> [Problem to work on] The response must contain every line from the records below that has "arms".

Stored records
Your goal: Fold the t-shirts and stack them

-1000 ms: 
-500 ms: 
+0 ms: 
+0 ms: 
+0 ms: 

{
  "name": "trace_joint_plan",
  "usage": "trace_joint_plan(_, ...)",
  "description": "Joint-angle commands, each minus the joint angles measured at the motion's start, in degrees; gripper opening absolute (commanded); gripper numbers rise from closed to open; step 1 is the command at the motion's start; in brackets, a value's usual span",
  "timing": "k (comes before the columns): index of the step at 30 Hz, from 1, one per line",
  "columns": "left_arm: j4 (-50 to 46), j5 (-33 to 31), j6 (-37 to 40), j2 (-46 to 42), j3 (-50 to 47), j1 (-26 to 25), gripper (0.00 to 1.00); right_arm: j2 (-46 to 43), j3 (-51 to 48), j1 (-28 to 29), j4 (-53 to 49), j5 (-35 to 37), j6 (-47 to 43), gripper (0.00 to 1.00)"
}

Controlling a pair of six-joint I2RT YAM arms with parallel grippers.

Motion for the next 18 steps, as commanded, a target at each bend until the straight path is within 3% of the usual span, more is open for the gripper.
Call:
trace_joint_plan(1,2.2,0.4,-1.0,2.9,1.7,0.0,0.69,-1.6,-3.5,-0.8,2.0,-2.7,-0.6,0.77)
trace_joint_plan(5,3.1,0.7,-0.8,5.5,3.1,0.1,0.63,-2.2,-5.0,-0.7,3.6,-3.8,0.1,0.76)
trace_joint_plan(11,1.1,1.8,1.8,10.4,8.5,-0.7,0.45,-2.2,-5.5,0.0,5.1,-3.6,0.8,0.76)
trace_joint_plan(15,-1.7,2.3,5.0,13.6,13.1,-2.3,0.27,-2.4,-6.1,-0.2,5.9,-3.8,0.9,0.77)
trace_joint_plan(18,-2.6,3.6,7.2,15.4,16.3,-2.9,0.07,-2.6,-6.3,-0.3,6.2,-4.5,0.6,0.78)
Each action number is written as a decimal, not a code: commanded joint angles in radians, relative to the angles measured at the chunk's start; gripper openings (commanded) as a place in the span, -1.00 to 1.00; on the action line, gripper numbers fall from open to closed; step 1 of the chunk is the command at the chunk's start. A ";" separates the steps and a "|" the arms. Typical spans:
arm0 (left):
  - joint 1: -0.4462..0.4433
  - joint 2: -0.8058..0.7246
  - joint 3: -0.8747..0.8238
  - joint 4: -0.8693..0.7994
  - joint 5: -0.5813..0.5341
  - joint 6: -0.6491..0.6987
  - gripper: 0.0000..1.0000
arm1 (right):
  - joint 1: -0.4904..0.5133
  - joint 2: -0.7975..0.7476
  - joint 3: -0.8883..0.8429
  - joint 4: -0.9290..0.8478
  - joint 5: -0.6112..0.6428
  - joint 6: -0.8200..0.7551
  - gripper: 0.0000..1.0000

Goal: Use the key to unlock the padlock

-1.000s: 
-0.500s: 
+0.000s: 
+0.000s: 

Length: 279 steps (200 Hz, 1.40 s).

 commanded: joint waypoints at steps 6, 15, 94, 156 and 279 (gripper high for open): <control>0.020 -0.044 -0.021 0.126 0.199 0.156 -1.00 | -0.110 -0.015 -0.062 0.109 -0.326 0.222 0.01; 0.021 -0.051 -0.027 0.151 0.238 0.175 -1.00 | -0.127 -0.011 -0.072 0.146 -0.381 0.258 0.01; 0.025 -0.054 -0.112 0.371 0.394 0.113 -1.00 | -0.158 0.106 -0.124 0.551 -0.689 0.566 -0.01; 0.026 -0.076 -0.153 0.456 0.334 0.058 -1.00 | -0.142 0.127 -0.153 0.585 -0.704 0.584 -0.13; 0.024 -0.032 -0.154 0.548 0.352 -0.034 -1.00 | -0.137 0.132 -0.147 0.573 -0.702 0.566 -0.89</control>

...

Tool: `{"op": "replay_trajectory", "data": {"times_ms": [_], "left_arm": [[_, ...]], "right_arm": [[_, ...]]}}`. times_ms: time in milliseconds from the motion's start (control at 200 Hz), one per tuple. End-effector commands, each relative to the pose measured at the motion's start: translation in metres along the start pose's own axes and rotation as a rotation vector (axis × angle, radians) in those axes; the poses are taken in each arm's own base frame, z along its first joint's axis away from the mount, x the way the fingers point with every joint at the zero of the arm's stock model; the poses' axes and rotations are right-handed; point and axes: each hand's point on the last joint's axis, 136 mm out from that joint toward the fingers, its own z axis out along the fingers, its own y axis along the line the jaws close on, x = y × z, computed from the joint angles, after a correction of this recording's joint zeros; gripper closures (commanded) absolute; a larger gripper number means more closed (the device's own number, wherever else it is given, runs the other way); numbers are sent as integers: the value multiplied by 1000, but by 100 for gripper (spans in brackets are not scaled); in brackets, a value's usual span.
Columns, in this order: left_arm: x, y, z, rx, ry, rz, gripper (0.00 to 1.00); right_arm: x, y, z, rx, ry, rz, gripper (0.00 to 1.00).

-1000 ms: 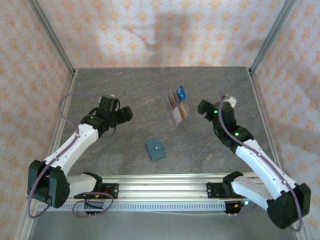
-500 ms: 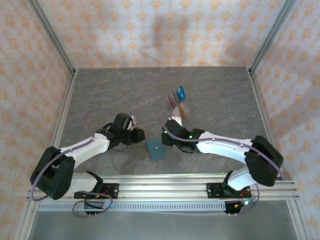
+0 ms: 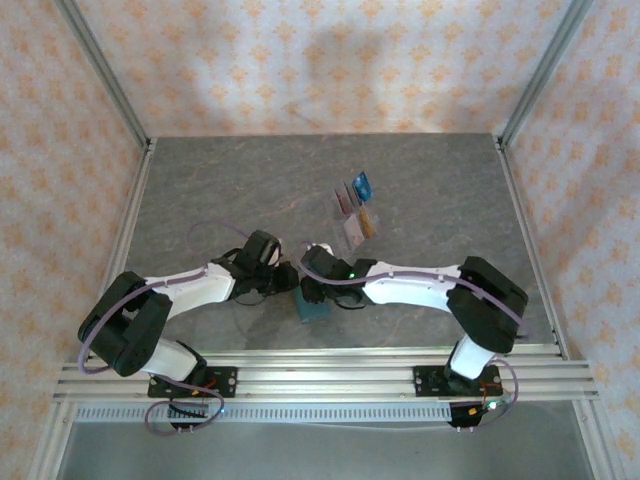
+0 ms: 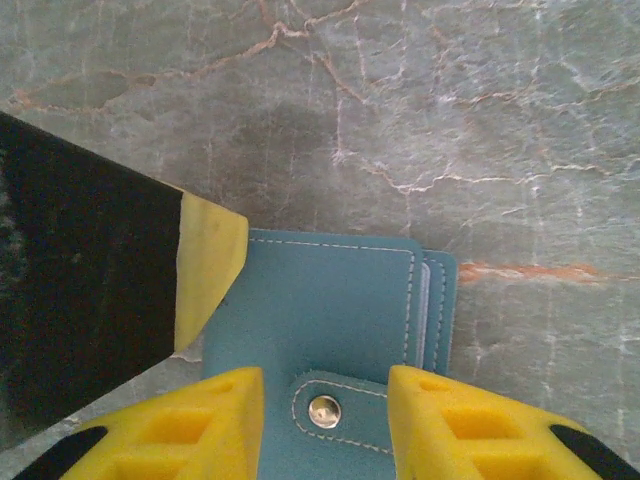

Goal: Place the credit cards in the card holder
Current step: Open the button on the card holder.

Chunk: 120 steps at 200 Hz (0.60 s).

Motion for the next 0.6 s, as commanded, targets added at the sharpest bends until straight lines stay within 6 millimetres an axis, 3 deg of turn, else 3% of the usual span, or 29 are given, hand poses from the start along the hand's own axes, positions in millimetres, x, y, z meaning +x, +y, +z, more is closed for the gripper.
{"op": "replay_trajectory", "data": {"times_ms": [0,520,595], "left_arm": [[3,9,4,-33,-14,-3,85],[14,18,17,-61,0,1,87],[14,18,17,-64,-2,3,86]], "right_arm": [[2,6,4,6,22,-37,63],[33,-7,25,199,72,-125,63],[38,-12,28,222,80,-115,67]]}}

> [Solved exercise]
Controlling a pair of six-joint I2RT YAM arms with parallel grippers.
Each action number is written as a decimal, not a code: commanded joint angles in radians, relative to the angles measured at the chunk's start; gripper openings (commanded) as a place in the span, -1.00 to 1.00; on the action line, gripper numbers fall from open to closed; step 1 of the chunk is the command at the chunk's start. A ";" separates the steps and a "|" the arms. Typical spans:

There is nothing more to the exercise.